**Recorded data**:

*-*-*

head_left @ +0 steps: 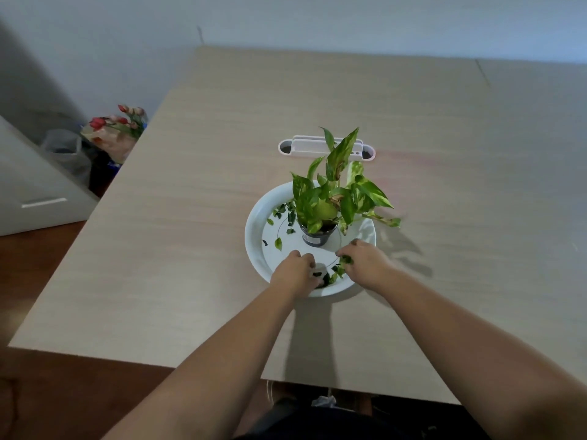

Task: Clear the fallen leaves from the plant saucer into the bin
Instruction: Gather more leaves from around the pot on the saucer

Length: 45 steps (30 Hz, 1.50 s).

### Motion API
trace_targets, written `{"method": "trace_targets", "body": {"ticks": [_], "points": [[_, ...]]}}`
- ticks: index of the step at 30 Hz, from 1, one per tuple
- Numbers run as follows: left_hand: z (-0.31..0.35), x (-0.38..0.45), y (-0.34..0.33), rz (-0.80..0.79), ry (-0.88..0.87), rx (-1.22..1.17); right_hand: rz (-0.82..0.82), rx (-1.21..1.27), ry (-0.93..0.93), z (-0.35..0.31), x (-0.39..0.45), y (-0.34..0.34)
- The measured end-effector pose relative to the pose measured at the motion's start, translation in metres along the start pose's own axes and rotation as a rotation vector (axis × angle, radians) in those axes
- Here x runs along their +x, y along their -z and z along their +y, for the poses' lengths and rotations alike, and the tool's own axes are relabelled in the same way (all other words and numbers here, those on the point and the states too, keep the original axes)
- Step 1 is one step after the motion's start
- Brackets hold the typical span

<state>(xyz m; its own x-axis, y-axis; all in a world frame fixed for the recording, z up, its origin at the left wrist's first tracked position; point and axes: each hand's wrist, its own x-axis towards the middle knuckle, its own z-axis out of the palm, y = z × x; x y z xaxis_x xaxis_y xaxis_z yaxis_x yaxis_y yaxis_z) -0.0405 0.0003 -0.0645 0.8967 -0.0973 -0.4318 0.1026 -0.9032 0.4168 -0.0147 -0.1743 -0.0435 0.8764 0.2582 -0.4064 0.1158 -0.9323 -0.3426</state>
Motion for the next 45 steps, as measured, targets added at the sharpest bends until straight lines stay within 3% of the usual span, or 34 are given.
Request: {"method": "trace_targets", "body": {"ticks": [8, 17, 27, 39, 45], "points": [[0.008, 0.004, -0.006, 0.054, 0.079, 0.03, -0.041, -0.119, -0.05, -0.016, 0.014, -0.015], [-0.005, 0.004, -0.002, 0.082, 0.017, -0.009, -0.022, -0.034, -0.036, -0.017, 0.01, -0.021], [-0.012, 0.006, 0.0, 0.065, 0.003, 0.006, -0.01, -0.099, -0.076, -0.025, 0.016, -0.03], [-0.009, 0.006, 0.0, 0.059, 0.012, 0.054, -0.109, -0.137, -0.057, -0.018, 0.029, -0.029], [-0.018, 0.004, 0.015, 0.006, 0.005, 0.079, -0.064, 0.02, -0.062, -0.014, 0.025, -0.026]]}}
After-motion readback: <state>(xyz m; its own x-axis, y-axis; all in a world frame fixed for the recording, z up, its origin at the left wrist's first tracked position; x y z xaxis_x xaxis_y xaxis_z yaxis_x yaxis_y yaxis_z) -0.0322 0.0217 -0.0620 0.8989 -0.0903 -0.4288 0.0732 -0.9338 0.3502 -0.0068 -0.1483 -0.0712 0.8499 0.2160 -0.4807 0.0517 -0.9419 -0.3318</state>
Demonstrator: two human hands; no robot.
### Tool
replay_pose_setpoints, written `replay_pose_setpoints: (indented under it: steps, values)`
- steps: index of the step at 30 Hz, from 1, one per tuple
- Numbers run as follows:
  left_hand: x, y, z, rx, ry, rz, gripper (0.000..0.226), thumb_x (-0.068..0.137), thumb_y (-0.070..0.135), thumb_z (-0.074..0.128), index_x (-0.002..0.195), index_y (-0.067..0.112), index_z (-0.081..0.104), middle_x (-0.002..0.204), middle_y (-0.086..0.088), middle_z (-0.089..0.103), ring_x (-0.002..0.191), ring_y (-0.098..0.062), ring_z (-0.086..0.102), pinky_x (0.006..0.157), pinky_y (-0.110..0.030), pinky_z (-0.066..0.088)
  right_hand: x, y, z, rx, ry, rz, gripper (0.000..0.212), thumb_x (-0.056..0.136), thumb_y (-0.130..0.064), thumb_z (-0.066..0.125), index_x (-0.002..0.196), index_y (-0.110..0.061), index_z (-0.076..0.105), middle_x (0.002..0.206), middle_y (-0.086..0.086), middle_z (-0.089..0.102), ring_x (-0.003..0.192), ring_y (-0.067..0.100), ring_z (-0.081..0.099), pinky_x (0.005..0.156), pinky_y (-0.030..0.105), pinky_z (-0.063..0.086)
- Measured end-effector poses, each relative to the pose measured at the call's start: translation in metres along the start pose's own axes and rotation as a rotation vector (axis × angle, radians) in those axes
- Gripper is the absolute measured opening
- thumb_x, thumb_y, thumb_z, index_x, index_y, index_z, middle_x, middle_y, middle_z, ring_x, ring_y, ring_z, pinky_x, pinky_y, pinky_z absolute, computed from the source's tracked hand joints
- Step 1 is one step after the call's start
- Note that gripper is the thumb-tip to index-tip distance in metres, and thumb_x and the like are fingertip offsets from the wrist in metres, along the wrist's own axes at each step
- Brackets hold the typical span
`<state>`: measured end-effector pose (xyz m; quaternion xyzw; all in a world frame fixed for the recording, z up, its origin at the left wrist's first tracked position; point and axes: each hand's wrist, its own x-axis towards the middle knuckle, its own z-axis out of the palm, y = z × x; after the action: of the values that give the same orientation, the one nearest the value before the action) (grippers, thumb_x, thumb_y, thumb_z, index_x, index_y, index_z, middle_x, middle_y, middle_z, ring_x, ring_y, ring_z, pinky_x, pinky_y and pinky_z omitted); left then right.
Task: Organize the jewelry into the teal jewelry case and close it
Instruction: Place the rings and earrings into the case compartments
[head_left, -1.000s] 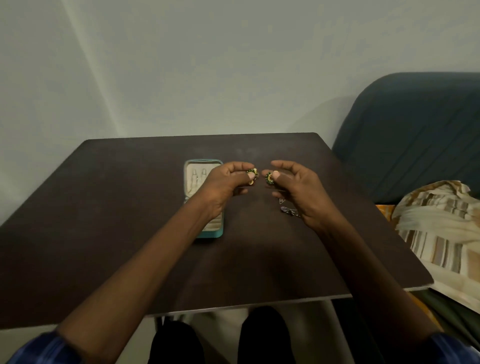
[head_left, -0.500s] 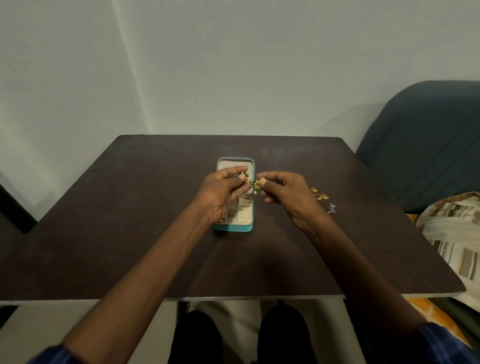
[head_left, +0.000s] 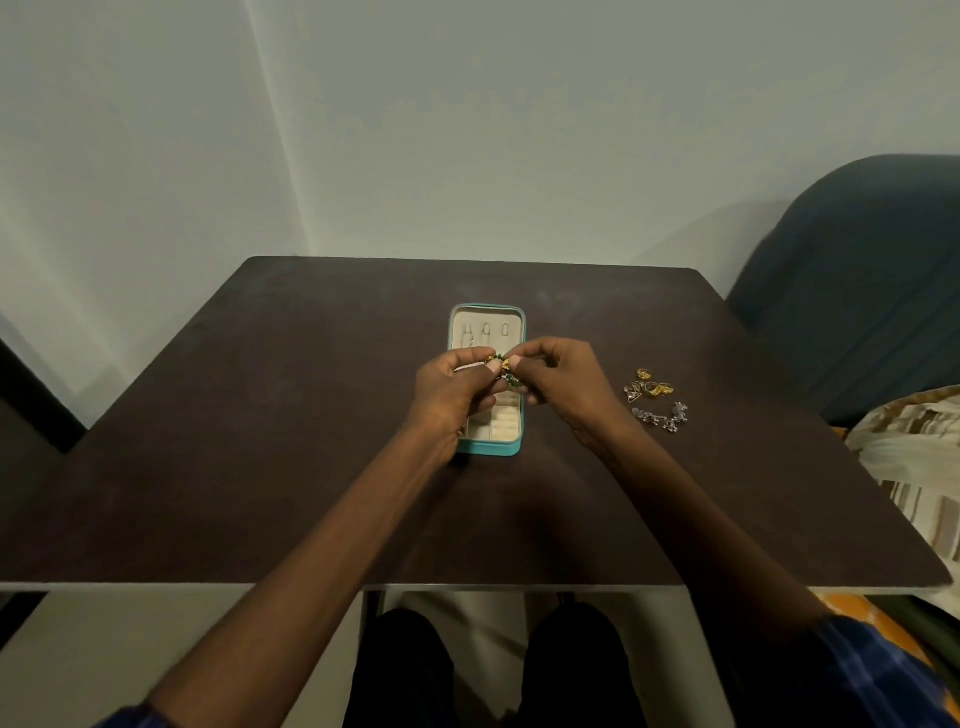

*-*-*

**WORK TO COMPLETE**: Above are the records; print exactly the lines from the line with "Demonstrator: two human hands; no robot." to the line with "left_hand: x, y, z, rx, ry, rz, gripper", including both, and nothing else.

**WRITTEN SOLUTION**:
Demonstrator: two human hands; no robot.
### Tool
replay_pose_setpoints, written `replay_pose_setpoints: (indented under it: steps, values)`
- steps: index of the step at 30 Hz, from 1, one per tuple
- Numbers run as follows:
  left_hand: x, y, z, rx, ry, rz, gripper (0.000..0.226), thumb_x (-0.068..0.137), thumb_y (-0.070..0.135), thumb_z (-0.074..0.128), index_x (-0.002..0.195), index_y (-0.067..0.112), index_z (-0.081..0.104), middle_x (-0.002..0.204), middle_y (-0.086..0.088), middle_z (-0.089..0.103), ring_x (-0.002..0.191), ring_y (-0.098..0.062), ring_z (-0.086..0.102), pinky_x (0.006..0.157), pinky_y (-0.110..0.030), pinky_z (-0.066..0.088)

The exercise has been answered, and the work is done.